• Material provided:
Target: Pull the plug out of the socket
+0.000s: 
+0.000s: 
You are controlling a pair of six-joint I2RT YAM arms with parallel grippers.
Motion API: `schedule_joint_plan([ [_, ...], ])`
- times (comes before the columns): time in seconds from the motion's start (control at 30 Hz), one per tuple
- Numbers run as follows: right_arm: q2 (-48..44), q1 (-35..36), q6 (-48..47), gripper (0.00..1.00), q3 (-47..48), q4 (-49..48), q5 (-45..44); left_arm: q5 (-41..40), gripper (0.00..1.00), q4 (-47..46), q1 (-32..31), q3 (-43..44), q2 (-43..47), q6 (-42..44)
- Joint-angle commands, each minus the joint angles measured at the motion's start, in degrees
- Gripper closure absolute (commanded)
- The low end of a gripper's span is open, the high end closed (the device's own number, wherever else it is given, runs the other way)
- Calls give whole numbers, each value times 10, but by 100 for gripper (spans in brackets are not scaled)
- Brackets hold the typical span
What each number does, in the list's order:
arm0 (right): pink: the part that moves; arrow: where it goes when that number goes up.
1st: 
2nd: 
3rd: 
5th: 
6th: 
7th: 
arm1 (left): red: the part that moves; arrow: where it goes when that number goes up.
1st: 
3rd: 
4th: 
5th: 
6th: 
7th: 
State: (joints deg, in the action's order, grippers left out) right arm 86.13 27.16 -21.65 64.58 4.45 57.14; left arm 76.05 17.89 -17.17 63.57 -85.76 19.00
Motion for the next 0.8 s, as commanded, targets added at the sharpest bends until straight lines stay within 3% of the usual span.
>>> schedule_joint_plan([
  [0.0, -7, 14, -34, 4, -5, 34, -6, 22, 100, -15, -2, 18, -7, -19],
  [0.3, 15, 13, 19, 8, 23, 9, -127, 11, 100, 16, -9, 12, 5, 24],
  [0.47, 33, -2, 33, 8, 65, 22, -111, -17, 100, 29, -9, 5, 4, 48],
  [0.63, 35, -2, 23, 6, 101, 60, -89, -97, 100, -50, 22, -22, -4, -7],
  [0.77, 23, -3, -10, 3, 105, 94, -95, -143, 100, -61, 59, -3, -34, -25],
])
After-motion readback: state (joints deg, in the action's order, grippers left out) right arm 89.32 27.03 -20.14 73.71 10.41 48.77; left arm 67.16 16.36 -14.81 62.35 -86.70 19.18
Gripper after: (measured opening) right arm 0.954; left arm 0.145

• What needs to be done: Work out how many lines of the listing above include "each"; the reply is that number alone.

• Answer area: 3